Salebi kendi tefsirinde, İnsan suresinin tefsirini yaparken İbni Abbas’tan şöyle nakletmiştir; “Hasan ve Hüseyn hasta oldular. Peygamber (s.a.a) Ebu Bekir ve Ömer’in de içlerinde bulunduğu bir grup sahabesi ile beraber onların ziyaretine geldiler. Ve Hz. Ali’ye şöyle dediler; Ey Ali keşke evlatlarının şifası için bir nezirde bulunsaydın. Ali , Fatıma ve Fizze onların şifa bulması için üç gün oruç tutmayı nezrettiler. (Bazı rivayetlere göre Hasan ve Hüseyn de oruç tutmak için nezrettiler.) kısa bir zaman sonra ikisi de iyleşti.

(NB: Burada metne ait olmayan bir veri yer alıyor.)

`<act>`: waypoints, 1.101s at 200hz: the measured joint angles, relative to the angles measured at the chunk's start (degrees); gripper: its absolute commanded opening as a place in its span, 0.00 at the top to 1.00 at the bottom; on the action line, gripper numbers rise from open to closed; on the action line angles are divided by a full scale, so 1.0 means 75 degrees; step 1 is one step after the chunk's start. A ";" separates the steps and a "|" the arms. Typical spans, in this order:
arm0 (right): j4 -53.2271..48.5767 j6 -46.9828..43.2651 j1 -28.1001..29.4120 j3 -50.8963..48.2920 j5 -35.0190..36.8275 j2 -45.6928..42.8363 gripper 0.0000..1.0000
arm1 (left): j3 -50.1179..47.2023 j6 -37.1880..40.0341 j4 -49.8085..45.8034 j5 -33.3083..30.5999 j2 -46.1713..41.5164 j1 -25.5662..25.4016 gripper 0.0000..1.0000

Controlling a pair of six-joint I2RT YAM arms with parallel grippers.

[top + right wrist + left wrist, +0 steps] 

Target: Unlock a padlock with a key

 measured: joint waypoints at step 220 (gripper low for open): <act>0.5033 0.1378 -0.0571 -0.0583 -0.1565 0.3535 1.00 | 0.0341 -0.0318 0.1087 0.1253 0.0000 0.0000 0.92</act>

Yemek yönünden ellerinde bir şey olmadığı için Hz. Ali, Yahudi olan Şem’un b. Haris Hayberinin yanına gitti ve ondan bir miktar arpa borç aldı ve evine getirdi. Fatıma bu arpayı un haline getirdi ve onun üçte birinden herkese bir adet olarak beş tane ekmek pişirdi. Hz. Ali’de camide Allah Resulü ile birlikte namazı kıldıktan sonra eve geldi. Sofrayı açtılar, tam iftar edeceklerken bir fakir kapının yanına gelerek şöyle seslendi; Esselamu aleykum ya Ehlibeyt-i Muhammed (selam olsun sizlere ey Muhammedin Ehlibeyti) ben fakir bir Müslümanım, yediğinizden bana da yediriniz ki, Allah size Cennet yemeklerinden yedirsin. Hz. Ali bunu işittiğinde, yemeğini ona vermek için emir buyurdu. Evdekilerin tamamı Ali’ye uyarak hepsi fakiri kendilerinden öne düşürdüler ve kendi paylarını ona verdiler. Ve o akşam sudan başka bir şey içmediler. İkinci günde aynı olay bir yetim ile tekrarlandı. O akşam da sadece su içtiler. Üçüncü gün de aynı mesele bir esir ile tekrarlandı ve üçüncü akşamda su ile iftar ettiler. Neticede üç gün aç kaldılar.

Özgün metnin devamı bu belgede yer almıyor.